Fourth Sunday of Easter Year C

Gospel - John 10:27-30
The Lord is Our Shepherd, we are the sheep
The most popular and familiar Psalm of all is of course, ‘The Lord is My Shepherd’ (Psalm 22). In today’ Mass readings and prayers we learn about the Good Shepherd.

‘I know them’

A priest friend of mine who loves hill-walking related to me how he was spending a couple of nights in a farmhouse Bed and Breakfast in the Dingle Peninsula. Anyone familiar with the West knows that the hills, mountains and ditches are dotted with sheep. On the first morning my friend met the farmer who tended to the sheep who told him he was setting off to find three missing sheep. The following morning they met again and the farmer had been successful in finding the strays. My friend –reared in the city – asked, ‘How did you know they were missing? You have hundreds of sheep here.’ The farmer simply replied:’ I missed their faces’.

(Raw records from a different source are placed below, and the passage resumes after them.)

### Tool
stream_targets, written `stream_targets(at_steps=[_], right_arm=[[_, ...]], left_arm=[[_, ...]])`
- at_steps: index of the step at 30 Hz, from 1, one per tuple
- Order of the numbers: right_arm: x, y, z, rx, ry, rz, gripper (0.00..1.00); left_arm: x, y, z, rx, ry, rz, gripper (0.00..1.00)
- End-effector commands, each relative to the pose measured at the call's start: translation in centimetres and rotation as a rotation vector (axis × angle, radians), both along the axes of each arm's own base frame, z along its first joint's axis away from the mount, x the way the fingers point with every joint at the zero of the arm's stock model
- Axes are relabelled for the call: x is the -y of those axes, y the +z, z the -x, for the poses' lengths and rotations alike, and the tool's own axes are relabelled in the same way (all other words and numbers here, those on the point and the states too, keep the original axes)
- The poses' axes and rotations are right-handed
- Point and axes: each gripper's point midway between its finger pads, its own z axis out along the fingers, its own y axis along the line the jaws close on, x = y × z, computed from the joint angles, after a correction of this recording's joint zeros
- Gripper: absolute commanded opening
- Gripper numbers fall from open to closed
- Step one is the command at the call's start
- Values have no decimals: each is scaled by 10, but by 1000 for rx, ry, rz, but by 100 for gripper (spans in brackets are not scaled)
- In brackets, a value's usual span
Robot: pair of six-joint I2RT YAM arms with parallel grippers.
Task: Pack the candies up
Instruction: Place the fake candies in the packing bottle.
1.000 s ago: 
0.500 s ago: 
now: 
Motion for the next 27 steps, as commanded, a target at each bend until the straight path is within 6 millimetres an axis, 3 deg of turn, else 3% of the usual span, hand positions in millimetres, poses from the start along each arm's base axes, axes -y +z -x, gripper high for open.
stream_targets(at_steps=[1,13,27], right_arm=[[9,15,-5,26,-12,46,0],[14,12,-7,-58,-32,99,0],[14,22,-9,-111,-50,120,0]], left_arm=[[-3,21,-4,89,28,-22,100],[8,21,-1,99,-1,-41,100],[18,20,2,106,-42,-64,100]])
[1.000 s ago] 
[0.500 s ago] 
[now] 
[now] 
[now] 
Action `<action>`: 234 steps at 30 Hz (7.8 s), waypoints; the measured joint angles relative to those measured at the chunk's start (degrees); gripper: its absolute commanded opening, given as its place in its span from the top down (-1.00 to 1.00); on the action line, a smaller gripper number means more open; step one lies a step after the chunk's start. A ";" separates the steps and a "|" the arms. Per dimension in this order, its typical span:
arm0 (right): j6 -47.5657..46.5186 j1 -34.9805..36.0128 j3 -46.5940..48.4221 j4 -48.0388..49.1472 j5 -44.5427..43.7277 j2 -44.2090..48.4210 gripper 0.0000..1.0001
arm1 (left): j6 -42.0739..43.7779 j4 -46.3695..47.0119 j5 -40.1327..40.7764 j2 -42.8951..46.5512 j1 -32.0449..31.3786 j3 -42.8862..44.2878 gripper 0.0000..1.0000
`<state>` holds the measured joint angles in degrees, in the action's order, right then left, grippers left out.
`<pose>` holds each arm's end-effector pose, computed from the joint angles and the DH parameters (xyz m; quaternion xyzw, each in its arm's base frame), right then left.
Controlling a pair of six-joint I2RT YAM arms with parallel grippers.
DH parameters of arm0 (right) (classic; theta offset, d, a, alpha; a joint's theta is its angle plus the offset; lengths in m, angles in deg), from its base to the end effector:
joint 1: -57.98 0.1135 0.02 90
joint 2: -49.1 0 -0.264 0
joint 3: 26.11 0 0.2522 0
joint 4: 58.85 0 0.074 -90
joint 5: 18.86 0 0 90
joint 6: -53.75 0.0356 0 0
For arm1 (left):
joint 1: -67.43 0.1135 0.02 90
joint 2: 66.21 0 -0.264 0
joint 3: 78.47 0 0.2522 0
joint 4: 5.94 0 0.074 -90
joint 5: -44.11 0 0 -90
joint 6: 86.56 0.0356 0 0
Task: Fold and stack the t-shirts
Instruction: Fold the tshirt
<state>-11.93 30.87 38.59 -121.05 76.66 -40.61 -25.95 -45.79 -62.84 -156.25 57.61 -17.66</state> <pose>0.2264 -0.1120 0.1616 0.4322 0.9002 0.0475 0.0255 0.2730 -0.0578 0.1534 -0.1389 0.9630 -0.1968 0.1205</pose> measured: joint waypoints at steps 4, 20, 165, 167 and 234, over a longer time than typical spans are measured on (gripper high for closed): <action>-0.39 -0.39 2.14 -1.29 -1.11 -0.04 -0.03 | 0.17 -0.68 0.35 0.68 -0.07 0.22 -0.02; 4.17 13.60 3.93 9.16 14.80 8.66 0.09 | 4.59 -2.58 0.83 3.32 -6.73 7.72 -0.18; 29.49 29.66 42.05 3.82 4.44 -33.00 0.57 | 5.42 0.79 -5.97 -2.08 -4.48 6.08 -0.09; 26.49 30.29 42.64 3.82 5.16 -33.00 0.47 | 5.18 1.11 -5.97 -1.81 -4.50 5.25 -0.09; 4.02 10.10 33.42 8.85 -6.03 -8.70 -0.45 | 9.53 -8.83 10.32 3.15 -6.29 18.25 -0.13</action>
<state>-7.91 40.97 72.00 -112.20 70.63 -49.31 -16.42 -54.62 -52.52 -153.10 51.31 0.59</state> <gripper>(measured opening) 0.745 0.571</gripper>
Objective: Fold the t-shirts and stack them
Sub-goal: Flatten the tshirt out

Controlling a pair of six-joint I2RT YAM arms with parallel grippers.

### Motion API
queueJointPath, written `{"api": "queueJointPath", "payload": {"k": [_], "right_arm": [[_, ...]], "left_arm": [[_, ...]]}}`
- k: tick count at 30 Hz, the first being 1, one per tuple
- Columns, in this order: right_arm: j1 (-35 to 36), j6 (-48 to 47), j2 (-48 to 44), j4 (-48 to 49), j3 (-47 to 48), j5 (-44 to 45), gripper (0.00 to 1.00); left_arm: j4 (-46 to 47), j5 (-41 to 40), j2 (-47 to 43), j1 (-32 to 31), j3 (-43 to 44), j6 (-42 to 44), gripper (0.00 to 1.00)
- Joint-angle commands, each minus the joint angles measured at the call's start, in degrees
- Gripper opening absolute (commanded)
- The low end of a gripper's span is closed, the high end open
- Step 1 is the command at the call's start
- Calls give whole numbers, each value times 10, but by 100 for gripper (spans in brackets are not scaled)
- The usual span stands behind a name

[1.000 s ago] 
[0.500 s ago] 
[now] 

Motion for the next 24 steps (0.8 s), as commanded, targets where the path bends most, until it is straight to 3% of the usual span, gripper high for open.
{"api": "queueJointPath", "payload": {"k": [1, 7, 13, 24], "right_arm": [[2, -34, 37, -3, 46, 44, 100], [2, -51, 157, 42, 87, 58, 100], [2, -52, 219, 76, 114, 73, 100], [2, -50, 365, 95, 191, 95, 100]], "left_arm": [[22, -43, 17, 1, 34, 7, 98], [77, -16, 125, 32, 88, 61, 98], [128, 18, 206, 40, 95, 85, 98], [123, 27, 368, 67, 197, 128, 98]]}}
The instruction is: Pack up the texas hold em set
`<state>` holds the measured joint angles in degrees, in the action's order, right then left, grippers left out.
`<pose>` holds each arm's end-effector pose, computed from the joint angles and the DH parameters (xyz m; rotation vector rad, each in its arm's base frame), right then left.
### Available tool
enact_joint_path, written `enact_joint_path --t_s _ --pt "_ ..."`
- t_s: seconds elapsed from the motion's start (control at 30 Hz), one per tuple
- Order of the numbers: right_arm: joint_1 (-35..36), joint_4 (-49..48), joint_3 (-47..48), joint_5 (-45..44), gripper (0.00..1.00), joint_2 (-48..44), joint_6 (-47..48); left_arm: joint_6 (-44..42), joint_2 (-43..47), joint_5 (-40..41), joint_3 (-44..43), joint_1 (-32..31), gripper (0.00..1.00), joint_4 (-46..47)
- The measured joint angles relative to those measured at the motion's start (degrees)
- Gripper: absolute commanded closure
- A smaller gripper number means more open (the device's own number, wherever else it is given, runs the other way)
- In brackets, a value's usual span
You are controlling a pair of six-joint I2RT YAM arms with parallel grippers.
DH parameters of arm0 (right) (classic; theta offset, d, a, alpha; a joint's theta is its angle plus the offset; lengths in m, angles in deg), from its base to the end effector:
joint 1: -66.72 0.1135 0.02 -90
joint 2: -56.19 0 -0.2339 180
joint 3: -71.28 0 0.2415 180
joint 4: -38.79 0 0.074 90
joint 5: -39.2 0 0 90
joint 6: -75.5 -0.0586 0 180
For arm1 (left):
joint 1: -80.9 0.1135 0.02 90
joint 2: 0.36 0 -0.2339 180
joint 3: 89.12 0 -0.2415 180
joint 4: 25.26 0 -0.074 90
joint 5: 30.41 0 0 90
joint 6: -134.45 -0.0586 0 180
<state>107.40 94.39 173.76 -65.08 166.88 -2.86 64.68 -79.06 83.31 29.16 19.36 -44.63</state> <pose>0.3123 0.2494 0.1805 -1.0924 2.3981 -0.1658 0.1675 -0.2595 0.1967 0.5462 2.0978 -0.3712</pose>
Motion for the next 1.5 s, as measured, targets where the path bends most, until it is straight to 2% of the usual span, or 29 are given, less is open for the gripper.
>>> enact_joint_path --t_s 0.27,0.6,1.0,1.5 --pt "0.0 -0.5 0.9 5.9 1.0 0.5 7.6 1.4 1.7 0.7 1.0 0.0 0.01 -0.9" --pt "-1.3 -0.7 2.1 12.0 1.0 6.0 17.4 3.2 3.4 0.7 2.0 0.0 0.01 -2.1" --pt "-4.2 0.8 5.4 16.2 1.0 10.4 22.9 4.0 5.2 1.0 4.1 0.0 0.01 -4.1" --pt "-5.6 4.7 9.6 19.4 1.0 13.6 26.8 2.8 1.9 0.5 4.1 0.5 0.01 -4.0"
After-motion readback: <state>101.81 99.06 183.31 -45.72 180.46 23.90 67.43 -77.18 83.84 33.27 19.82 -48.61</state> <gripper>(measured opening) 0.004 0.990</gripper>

‘No one will ever steal them from me’; ‘I know them and the follow me’

When I was in the Holy Land in 1999, our Palestinian tour guide told us of a recent event relating to this Gospel. A Palestinian farmer woke up one morning to discover his flock of sheep were missing. He could only conclude that someone had stolen them. He went to the nearest town on market day and went to the pens where many sheep were up for sale, and he called out to them. As he stood calling, they made their way over to him and he led them away. Shepherds in Israel take the lead and the flock follow. They listen to their master’s voice.

‘The sheep that belong to me listen to my voice’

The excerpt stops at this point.